TASK DESCRIPTION: The lines to return are the one containing "locate the silver" and all that follow it in the entries below, duplicated exactly and nothing else.

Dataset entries

• • •

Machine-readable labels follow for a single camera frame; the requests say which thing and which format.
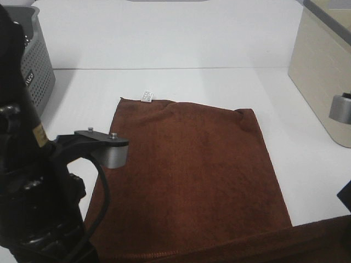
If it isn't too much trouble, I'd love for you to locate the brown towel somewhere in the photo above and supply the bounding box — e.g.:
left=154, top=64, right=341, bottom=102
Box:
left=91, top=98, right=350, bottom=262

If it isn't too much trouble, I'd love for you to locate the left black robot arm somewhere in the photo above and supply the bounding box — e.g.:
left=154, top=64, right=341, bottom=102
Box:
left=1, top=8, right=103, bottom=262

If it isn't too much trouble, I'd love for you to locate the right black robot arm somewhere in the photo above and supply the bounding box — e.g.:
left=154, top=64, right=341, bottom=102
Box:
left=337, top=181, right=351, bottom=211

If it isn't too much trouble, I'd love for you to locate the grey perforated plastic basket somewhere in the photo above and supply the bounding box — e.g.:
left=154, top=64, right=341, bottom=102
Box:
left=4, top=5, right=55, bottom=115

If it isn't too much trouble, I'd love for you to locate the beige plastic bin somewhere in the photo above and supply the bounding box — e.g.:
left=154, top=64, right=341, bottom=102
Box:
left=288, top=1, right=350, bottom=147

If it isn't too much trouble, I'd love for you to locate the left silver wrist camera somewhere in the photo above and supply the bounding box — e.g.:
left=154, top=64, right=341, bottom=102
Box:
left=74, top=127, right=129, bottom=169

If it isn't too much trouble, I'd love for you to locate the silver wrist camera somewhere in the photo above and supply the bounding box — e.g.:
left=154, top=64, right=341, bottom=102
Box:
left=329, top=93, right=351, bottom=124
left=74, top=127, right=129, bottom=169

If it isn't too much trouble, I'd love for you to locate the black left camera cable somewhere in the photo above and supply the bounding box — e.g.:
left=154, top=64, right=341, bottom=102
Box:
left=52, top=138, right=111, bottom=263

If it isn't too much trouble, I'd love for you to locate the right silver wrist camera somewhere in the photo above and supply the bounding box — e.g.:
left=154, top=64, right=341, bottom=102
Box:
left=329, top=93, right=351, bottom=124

• • •

RESULT OF THE EXERCISE:
If it isn't too much trouble, I'd love for you to locate the silver wrist camera somewhere in the photo above and supply the bounding box — e.g.:
left=154, top=64, right=341, bottom=102
Box:
left=329, top=93, right=351, bottom=124
left=74, top=127, right=129, bottom=169

If it isn't too much trouble, I'd love for you to locate the black left camera cable somewhere in the photo above and supply the bounding box — e.g.:
left=154, top=64, right=341, bottom=102
Box:
left=52, top=138, right=111, bottom=263

If it isn't too much trouble, I'd love for you to locate the right silver wrist camera somewhere in the photo above and supply the bounding box — e.g.:
left=154, top=64, right=341, bottom=102
Box:
left=329, top=93, right=351, bottom=124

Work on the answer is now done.